━━━━━ DATA EXTRACT

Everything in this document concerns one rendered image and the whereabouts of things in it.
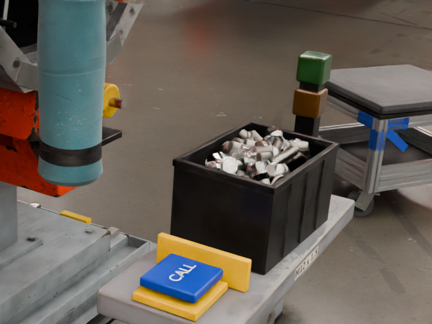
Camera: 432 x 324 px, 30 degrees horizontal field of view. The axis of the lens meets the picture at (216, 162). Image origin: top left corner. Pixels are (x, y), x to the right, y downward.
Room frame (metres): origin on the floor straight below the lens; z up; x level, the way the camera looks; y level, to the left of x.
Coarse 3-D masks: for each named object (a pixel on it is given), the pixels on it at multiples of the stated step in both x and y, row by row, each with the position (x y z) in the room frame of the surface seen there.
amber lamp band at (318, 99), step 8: (296, 96) 1.11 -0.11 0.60; (304, 96) 1.11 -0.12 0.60; (312, 96) 1.10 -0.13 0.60; (320, 96) 1.10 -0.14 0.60; (296, 104) 1.11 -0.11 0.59; (304, 104) 1.11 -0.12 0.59; (312, 104) 1.10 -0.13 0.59; (320, 104) 1.11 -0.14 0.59; (296, 112) 1.11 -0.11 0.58; (304, 112) 1.11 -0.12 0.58; (312, 112) 1.10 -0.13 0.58; (320, 112) 1.11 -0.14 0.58
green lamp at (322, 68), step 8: (304, 56) 1.11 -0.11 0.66; (312, 56) 1.11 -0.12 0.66; (320, 56) 1.11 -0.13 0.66; (328, 56) 1.12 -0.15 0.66; (304, 64) 1.11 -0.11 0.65; (312, 64) 1.10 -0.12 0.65; (320, 64) 1.10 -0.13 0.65; (328, 64) 1.12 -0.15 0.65; (296, 72) 1.12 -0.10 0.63; (304, 72) 1.11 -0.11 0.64; (312, 72) 1.10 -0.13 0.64; (320, 72) 1.10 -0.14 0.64; (328, 72) 1.12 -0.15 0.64; (304, 80) 1.11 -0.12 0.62; (312, 80) 1.10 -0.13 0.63; (320, 80) 1.10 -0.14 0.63
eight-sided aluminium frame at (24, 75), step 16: (112, 0) 1.35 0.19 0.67; (112, 16) 1.30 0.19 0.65; (128, 16) 1.32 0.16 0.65; (0, 32) 1.04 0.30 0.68; (112, 32) 1.28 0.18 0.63; (128, 32) 1.32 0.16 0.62; (0, 48) 1.04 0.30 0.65; (16, 48) 1.06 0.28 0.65; (32, 48) 1.18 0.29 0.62; (112, 48) 1.27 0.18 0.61; (0, 64) 1.03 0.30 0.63; (16, 64) 1.07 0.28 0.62; (32, 64) 1.09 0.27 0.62; (0, 80) 1.07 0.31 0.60; (16, 80) 1.06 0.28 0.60; (32, 80) 1.09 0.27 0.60
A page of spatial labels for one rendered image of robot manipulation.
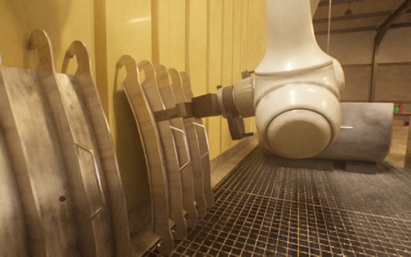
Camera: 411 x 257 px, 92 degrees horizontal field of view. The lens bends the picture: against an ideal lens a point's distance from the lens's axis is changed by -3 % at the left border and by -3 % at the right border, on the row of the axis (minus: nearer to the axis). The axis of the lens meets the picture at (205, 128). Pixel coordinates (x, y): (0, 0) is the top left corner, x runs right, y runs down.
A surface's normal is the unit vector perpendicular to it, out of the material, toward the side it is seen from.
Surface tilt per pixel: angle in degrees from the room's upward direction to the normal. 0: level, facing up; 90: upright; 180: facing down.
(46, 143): 71
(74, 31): 90
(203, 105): 90
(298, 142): 117
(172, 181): 90
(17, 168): 90
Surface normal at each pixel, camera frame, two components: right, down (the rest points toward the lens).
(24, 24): 0.91, 0.06
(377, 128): -0.29, 0.11
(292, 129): -0.28, 0.55
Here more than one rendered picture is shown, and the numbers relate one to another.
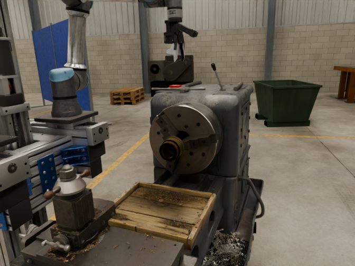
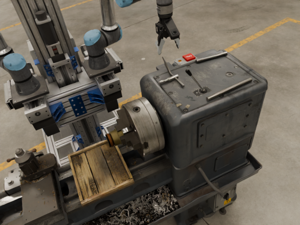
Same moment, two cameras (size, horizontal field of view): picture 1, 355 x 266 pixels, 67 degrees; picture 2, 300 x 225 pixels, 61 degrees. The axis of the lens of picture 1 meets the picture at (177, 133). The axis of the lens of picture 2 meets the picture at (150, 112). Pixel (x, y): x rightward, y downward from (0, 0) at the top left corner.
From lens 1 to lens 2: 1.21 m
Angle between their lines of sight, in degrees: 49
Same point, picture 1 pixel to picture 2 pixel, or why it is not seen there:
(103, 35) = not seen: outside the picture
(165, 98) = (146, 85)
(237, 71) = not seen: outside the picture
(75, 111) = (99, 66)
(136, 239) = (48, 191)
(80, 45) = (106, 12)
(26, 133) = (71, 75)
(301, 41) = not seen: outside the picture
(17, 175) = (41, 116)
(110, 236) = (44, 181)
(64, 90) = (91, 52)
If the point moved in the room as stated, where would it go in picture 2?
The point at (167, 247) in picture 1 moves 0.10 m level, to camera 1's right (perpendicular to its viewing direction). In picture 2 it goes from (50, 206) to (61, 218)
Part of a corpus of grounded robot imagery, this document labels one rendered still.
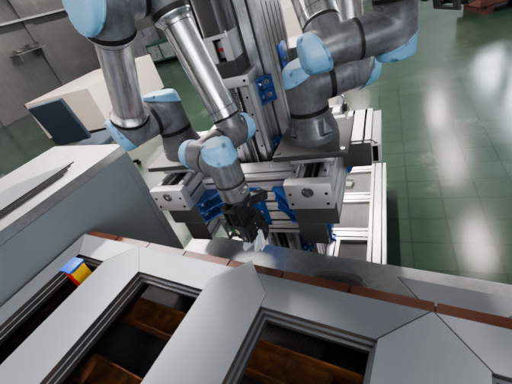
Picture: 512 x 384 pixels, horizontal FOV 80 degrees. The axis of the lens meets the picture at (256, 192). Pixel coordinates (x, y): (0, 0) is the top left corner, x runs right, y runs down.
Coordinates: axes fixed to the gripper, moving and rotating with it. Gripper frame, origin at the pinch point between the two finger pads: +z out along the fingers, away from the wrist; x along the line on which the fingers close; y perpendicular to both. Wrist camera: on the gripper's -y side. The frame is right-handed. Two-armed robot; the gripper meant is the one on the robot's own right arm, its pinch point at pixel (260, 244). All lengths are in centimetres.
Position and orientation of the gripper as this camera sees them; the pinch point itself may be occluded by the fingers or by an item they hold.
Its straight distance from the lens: 91.1
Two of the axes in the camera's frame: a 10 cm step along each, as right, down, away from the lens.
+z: 2.8, 7.9, 5.5
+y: -4.4, 6.1, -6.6
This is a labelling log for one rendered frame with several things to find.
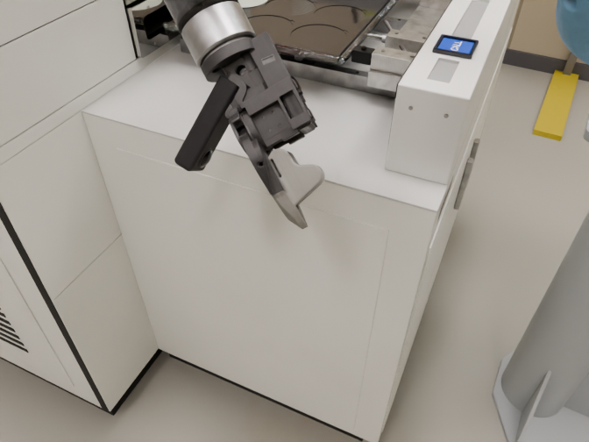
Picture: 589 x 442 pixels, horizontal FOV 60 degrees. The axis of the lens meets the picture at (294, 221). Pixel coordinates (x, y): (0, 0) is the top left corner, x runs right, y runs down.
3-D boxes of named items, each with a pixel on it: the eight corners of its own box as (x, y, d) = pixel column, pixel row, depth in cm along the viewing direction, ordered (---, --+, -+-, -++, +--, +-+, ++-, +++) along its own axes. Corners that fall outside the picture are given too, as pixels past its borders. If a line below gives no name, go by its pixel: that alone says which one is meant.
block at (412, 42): (384, 50, 92) (386, 34, 90) (389, 43, 94) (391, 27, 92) (427, 59, 90) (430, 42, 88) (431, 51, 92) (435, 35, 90)
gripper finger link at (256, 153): (281, 189, 53) (243, 115, 53) (268, 196, 53) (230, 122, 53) (287, 188, 58) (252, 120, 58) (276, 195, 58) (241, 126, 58)
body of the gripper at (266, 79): (314, 124, 53) (261, 22, 53) (243, 164, 54) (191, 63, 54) (321, 131, 60) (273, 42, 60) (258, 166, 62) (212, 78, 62)
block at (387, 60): (370, 68, 87) (372, 52, 85) (376, 60, 89) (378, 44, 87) (415, 78, 84) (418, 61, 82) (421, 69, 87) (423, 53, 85)
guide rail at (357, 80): (180, 52, 106) (179, 37, 103) (186, 48, 107) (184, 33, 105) (416, 103, 90) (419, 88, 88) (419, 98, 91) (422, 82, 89)
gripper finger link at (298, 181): (340, 210, 54) (301, 133, 54) (292, 235, 55) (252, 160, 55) (342, 209, 57) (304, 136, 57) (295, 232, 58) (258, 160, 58)
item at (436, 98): (384, 169, 76) (397, 84, 66) (459, 32, 113) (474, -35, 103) (446, 186, 73) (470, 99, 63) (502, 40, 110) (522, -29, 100)
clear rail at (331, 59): (161, 30, 97) (159, 22, 96) (166, 27, 98) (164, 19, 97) (344, 67, 85) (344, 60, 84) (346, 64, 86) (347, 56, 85)

━━━━━━━━━━

REQUIREMENT: Across the data, how many lines contain the string "block"? Only the number is wanted.

YOUR RESPONSE: 2